Es la tercera y última vez que hará el intento de ingresar a
Sube las escalinatas de mármol e ingresa en el hermoso edificio. Recorre pasillos y se planta delante de una puerta altísima. Golpea y se anuncia. Espera con los ojos cerrados, no habrá otra vez se ha dicho a cada paso.
Entra a un amplio salón despojado de muebles, exceptuando aquella mesa del fondo y las cinco sillas ocupadas por cuatro hombres y una mujer, el jurado de admisión.
Próximo a su destino desenvuelve el cuadro, sin mediar saludos ni presentaciones porque ya se conocen, el aspirante y los jueces. Coloca el óleo en un atril que está a su derecha. Mira al jurado que a su vez mira el cuadro.

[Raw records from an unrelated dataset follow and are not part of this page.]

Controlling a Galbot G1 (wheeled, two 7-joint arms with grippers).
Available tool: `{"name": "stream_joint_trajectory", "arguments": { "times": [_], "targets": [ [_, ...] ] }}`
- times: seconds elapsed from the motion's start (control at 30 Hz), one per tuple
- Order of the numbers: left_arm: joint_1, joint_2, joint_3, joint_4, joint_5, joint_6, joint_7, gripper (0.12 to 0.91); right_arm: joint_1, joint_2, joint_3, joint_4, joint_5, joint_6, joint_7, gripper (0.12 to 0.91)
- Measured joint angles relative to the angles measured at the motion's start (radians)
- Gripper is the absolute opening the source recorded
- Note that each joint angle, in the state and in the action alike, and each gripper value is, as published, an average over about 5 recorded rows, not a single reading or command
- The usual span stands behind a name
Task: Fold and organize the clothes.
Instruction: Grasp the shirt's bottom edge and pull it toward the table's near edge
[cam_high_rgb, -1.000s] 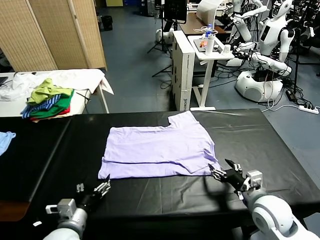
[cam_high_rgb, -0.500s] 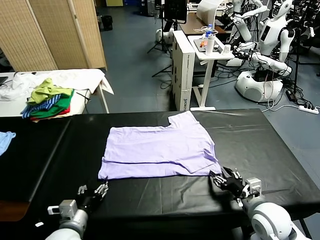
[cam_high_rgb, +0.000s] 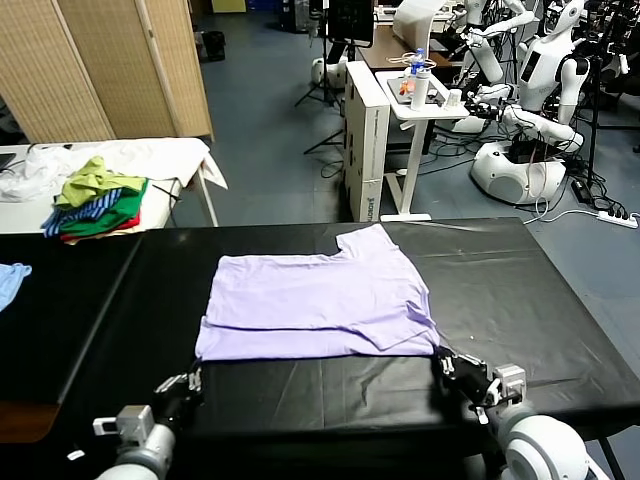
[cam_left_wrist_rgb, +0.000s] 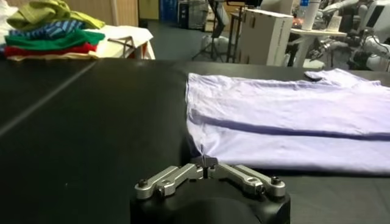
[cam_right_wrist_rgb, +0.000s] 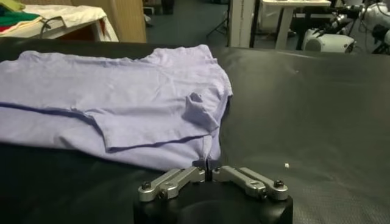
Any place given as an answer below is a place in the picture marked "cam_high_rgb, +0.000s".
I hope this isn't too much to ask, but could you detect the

Transcurren exactamente dos minutos. La mujer, que se halla sentada en el centro, quita la vista del óleo, mira a los dos hombres de su derecha, luego mira a los dos hombres de su izquierda. No hay gestos ni palabras.
La mujer toma una pluma y escribe en un formulario. Lo firma y lo extiende al aspirante que lo guarda sin leer; que luego toma el cuadro y lo envuelve sin cuidado en los rústicos papeles, que gira y se retira, sin saludar, hacia la puerta.
En las escalinatas extrae el papel del bolsillo, busca con los ojos el lugar preciso, y lee: rechazado. Es la primavera de 1917. Cruza la plaza desbandando palomas.
Adolfo Hitler se encamina hacia otro destino.